Agents need to decide what to remember and when. Writing every interaction to memory creates noise. Writing nothing means starting over each session. The middle ground is having the agent evaluate each interaction for "memory-worthy" information - new user preferences, new procedures learned, corrections to existing knowledge, new entity relationships. This evaluation can happen at the end of each session (batch) or after each significant interaction (streaming). Batch is simpler but loses information if a session crashes. Streaming is more resilient but adds latency.

Memory Read Strategy

At session start, the agent needs to load relevant context without blowing up its context window. A practical approach is tiered loading: always load the core config (semantic memory), load episodic memories only when they match the current task (lazy retrieval), and load procedural memories only when a known workflow is triggered. This keeps the baseline context small and grows it on demand.

Conflict Resolution

Memory conflicts are inevitable. The user told the agent they prefer Slack for communication three months ago, but last week they started using Discord for a new project. Does the agent update the global preference, or create a context-dependent rule? The safest approach is to treat newer information as higher priority within the same scope but allow scope-specific overrides. "Prefers Slack" remains the default, but "uses Discord for Project X" takes precedence when the user is working on Project X.

Memory Decay and Forgetting

An agent that never forgets will eventually drown in irrelevant memories. Implementing decay - reducing the retrieval weight of memories that have not been accessed or reinforced - keeps the memory store focused. Episodic memories that are never recalled should eventually be archived or deleted. Semantic memories should be periodically reviewed and pruned. Procedural memories should be updated when workflows change rather than accumulating stale versions.

Real-world example - accessibility targeting

A desktop automation agent needs to click a "Send" button in a mail client. The first time, it locates the button by traversing the accessibility tree and records a logical key: mail:compose:send-button. On subsequent sessions, it resolves the logical key against the live accessibility tree. If the app updates and the button moves, the resolution logic searches by role and label rather than position. The logical key persists; the resolution adapts.

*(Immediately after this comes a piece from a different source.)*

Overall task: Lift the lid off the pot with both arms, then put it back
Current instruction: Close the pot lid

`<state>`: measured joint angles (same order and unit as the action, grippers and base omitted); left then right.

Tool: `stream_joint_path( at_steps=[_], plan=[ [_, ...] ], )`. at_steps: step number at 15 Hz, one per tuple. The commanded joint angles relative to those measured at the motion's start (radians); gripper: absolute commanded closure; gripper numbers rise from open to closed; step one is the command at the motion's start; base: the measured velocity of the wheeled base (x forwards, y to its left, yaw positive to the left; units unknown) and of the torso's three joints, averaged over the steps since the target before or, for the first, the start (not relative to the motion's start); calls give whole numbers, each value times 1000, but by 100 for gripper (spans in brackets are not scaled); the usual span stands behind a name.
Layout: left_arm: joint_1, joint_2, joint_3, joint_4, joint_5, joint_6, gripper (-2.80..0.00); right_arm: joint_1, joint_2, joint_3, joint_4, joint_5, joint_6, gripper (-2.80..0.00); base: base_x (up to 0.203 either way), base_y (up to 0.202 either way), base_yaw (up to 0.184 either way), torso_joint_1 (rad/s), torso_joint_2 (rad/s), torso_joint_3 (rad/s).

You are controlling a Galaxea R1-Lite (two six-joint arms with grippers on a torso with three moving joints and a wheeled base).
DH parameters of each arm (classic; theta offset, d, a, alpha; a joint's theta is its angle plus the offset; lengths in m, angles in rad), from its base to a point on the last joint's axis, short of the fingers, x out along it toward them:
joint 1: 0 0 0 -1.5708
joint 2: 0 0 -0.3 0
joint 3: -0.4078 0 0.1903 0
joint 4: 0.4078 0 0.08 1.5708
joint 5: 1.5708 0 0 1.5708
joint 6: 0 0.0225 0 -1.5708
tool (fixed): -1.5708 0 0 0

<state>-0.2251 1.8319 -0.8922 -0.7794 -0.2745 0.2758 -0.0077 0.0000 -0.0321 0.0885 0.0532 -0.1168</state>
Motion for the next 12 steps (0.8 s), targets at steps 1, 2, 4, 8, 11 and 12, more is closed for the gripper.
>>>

Ambient Awareness and Screen Context

The most capable persistent memory systems do not just store past interactions - they combine stored memory with live context. A local-first agent that monitors the screen through accessibility APIs can merge what it knows (from memory) with what it sees (from the current screen state) to make decisions that are both historically informed and contextually grounded.

For example, Fazm uses local memory files combined with real-time screen context to maintain awareness across sessions. When a new session starts, it loads the user's stored preferences and project context, then immediately reads the current screen state to understand what the user is working on right now. This combination of persistent memory and ambient awareness means the agent does not just remember who you are - it understands what you are doing and can act accordingly without requiring a detailed prompt.

The key insight is that memory and perception are complementary. Memory without perception means the agent knows your preferences but not your current state. Perception without memory means the agent sees your screen but has no history to contextualize it. The combination is what makes an agent feel like it actually knows you and your work.